The UGC responded by issuing a new Circular, Circular 839, laying down a strict process for the selection of VCs that avoided all the illegalities identified by the Ombudsman. The UGC also pointed out to the Council the improprieties in the appointment of the DVC and suggested ways of rectifying the illegalities so as to not jeopardize decisions taken by him after his improper assumption of office.
Circular 839 was sent to the Ombudsman to show compliance. But when it went into effect, the first advertisement under it was by the Open University and it successfully attracted 15 applications whereas regularly just a few would apply because we all assume that only internal candidates would be considered like at Peradeniya. The CVCD (Committee of Vice Chancellors and Directors) panicked, I presume because they would find it difficult to engineer their reappointments. Under CVCD pressure, the UGC withdrew Circular 839 but the Ombudsman was never notified. I believe he still thinks it is in force.
There was no punishment for or even a nominal reprimand of anyone. The Citizens’ Movement for Good Governance (CIMOGG) under Elmore Perera filed several actions challenging illegal university decisions.

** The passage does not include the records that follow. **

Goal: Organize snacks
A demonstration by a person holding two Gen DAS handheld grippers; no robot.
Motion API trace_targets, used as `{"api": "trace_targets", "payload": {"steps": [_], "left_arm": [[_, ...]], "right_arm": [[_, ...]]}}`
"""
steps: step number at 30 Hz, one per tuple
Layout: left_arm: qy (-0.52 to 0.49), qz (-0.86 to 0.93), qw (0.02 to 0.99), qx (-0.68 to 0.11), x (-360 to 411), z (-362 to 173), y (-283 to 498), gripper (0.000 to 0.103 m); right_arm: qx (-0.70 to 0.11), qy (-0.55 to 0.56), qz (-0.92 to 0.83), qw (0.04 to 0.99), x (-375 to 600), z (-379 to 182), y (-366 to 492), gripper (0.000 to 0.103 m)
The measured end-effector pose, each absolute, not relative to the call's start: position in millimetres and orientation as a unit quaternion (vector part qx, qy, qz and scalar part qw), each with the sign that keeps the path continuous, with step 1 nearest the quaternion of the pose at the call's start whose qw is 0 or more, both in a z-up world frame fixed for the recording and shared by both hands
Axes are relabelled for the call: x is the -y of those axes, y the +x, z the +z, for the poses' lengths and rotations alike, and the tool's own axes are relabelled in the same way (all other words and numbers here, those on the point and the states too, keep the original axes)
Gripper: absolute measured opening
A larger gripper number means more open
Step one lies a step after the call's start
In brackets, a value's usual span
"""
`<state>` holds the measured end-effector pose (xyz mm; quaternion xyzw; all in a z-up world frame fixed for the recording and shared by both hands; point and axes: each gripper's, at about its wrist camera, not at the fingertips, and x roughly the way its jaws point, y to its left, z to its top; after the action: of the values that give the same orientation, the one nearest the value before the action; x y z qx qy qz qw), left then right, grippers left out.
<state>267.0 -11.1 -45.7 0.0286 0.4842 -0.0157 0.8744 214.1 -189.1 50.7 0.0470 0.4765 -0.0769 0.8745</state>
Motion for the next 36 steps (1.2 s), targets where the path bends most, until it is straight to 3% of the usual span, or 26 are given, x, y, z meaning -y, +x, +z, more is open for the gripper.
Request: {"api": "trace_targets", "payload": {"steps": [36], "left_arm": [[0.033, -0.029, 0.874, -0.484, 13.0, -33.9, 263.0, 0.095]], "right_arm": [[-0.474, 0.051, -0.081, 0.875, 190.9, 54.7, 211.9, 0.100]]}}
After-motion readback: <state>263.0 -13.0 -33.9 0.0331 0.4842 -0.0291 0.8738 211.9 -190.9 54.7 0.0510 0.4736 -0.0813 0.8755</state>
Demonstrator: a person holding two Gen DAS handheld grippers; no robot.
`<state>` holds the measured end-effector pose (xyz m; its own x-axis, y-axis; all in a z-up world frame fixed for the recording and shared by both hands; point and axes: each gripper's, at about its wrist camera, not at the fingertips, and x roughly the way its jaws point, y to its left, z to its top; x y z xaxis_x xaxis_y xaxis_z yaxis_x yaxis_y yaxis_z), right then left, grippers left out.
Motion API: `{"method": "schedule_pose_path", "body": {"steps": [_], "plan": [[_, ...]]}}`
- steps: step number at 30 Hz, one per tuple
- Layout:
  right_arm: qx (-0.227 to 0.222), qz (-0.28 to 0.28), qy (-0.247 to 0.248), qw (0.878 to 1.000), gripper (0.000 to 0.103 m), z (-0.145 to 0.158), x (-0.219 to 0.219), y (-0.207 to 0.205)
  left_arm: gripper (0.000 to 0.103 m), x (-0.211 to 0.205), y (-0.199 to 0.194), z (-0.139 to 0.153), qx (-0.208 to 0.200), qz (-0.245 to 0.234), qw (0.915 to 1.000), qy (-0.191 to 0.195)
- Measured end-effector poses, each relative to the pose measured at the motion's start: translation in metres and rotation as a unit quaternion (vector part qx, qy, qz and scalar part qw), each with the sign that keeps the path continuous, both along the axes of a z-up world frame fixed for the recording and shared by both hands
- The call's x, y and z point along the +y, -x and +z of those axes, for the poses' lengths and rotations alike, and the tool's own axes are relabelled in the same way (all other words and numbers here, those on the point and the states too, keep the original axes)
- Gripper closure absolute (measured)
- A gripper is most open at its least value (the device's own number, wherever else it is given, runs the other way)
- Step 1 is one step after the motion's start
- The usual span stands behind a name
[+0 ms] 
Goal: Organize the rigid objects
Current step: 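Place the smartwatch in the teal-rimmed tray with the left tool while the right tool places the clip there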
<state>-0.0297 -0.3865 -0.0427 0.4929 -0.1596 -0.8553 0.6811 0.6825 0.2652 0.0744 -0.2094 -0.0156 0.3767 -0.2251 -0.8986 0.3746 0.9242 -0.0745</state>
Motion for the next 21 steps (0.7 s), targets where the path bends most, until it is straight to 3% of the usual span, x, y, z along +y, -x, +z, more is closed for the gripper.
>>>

One notable case, CA 1419/2004, followed the Ombudsman’s ruling, when Peradeniya filed charge after charge against me and refused to confirm or promote me to Senior Professor. I was the bad guy for exposing the crimes they committed.
Inquiring Officer Harendra Dunuwilla (previously Mayor of Kandy) threw out the charges and even congratulated me in his report on the charge of my teaching human rights to engineers. My promotion and confirmation were ordered by the Court of Appeal and the University fined Rs. 50,000 under the hand of the present Chief Justice K. Sripavan and Justice Eric Basnayake. Even after that, the VC had an arrogant sense of supreme impunity. The university did not comply with the orders. It was when we filed for contempt, that the Registrar was sent to me in Colombo with the letters of promotion and confirmation and a cheque for Rs. 50,000 in public money.
What happened to the VC who did all this brazenly? When his term ended, he was made VC of the University of Vocational Technology and put on the UPFA National List for Aug. 2015!
Much of this happened under a seemingly flawless Chandrika-appointed Council. It points to a deep flaw in our society when seemingly upstanding men and women can behave like this. In Jaffna, the VC and Deans from the old regime still run the show. As late as April 2015 the VC refused permission to academics for a discussion of the book Palmyra Fallen on these “University of the Premises.” It exposed both the arrogance and quality of Rajapakse VCs and the continued absence of good governance. Almost every month the Council approves professorial selections without marks, or by upping the failing marks given by experts to a pass without authority. They enjoy immunity because no one so far has been punished for fraud through appointing the unqualified to earn nearly Rs. 200,000 a month. Every Council meeting is a new nail in the coffin of our university system as the unqualified take permanent positions. So long as impunity prevails, good governance will evade us.
When priests, VCs, UGCs and the greatest in society are rewarded with impunity and honors after their most dastardly behavior, why go only after the soldiers? As for those who plead for the soldiers who murdered, are they not simply following our national tradition?
It is time to stop impunity wherever it reigns supreme among us – which is everywhere!